*What you have to do:* When the line with "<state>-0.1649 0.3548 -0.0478" appears below, start repeating lines exactly, and keep going through the line with "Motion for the"; add nothing outside that span.

*Data:*
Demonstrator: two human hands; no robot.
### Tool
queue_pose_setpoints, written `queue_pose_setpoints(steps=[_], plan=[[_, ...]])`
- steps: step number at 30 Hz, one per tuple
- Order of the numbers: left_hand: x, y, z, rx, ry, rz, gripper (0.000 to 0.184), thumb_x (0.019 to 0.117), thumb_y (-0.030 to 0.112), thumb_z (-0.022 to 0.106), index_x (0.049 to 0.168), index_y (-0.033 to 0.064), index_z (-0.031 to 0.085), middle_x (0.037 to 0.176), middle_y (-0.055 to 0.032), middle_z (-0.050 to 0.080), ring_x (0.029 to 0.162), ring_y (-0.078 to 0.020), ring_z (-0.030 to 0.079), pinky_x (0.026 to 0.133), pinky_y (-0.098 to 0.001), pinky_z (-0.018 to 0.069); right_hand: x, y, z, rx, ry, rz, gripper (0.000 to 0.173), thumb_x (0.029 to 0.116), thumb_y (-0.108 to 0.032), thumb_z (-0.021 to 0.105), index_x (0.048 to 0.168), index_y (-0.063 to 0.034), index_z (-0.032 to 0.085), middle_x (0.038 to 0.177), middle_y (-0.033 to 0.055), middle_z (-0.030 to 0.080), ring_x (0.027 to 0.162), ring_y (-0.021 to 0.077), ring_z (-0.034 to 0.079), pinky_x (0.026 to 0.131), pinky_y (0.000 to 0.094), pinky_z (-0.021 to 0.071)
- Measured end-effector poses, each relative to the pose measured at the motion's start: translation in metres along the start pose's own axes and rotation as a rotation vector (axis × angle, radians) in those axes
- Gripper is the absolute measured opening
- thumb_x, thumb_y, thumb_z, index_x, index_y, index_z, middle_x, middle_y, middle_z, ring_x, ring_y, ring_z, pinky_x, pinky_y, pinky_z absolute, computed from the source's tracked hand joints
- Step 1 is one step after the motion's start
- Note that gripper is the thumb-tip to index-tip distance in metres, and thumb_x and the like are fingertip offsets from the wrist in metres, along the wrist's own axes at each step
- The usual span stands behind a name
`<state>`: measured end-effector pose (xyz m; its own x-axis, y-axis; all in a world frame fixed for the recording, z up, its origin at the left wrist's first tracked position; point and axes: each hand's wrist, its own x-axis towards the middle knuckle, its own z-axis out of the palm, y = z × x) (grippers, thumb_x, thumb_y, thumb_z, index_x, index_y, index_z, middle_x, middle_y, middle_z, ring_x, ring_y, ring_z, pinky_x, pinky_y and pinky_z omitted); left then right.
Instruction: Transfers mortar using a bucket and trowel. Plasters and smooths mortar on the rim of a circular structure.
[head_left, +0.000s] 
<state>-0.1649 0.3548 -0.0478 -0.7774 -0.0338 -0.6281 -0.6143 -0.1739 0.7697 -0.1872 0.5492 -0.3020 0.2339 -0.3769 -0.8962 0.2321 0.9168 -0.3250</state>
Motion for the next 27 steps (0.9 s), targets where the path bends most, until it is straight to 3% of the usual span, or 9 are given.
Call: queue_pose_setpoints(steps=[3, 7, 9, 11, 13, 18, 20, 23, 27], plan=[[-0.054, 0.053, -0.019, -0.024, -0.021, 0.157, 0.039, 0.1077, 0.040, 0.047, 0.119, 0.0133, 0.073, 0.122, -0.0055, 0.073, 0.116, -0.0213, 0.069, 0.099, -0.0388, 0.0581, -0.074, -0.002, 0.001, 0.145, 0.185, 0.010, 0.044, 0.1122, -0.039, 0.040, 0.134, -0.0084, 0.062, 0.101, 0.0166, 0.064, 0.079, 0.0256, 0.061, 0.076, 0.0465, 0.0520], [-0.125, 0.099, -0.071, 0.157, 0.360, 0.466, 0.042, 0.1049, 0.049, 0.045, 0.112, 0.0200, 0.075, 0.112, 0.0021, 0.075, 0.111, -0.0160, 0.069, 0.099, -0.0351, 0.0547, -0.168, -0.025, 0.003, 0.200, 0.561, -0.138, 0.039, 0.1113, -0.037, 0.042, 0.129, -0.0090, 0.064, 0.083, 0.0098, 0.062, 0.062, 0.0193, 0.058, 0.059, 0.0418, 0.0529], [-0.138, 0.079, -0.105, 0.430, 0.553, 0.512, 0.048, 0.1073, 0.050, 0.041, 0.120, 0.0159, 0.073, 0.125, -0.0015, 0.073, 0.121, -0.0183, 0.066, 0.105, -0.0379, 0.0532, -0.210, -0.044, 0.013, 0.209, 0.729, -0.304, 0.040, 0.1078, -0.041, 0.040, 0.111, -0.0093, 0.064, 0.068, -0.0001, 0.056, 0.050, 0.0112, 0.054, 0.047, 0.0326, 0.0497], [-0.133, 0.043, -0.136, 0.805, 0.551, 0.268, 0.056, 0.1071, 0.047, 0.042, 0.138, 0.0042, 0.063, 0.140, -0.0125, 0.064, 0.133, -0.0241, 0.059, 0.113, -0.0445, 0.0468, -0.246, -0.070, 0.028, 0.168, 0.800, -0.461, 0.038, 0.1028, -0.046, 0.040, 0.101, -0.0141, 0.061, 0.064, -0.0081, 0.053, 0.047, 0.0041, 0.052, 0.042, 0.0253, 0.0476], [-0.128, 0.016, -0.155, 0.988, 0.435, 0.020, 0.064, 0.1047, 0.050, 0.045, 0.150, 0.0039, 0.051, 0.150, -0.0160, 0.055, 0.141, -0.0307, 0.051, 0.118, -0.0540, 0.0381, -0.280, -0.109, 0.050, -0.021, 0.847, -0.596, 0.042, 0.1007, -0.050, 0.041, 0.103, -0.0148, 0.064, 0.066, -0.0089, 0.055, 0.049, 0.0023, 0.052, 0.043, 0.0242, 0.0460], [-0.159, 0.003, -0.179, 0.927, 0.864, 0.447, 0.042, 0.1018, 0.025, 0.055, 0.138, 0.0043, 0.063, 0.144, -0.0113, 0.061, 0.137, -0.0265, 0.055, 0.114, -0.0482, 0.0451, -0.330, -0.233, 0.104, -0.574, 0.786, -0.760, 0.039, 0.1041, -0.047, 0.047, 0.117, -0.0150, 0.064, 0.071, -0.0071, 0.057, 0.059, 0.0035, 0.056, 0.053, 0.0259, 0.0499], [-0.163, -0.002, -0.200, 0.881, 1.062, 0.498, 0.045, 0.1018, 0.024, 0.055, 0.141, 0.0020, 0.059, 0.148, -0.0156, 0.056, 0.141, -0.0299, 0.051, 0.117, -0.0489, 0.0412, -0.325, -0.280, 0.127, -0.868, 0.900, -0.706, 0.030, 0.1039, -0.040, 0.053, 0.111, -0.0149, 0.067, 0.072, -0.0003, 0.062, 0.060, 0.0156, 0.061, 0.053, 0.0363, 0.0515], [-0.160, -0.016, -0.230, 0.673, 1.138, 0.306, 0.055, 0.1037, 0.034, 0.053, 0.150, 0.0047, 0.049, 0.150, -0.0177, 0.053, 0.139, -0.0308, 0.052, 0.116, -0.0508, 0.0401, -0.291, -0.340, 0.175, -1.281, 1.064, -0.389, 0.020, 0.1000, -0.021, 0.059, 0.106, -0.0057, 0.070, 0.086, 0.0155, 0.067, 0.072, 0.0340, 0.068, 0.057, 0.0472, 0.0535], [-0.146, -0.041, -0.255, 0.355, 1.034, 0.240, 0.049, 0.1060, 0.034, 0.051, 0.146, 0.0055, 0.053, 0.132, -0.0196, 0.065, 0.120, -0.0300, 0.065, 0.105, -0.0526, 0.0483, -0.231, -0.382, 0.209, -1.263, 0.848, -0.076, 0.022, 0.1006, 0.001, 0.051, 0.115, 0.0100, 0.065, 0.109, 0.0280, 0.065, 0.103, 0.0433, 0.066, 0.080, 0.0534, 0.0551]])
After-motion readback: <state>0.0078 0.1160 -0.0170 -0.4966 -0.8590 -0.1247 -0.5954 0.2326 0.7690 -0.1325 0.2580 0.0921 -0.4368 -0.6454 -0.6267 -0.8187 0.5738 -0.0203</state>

*Output:*
<state>-0.1649 0.3548 -0.0478 -0.7774 -0.0338 -0.6281 -0.6143 -0.1739 0.7697 -0.1872 0.5492 -0.3020 0.2339 -0.3769 -0.8962 0.2321 0.9168 -0.3250</state>
Motion for the next 27 steps (0.9 s), targets where the path bends most, until it is straight to 3% of the usual span, or 9 are given.

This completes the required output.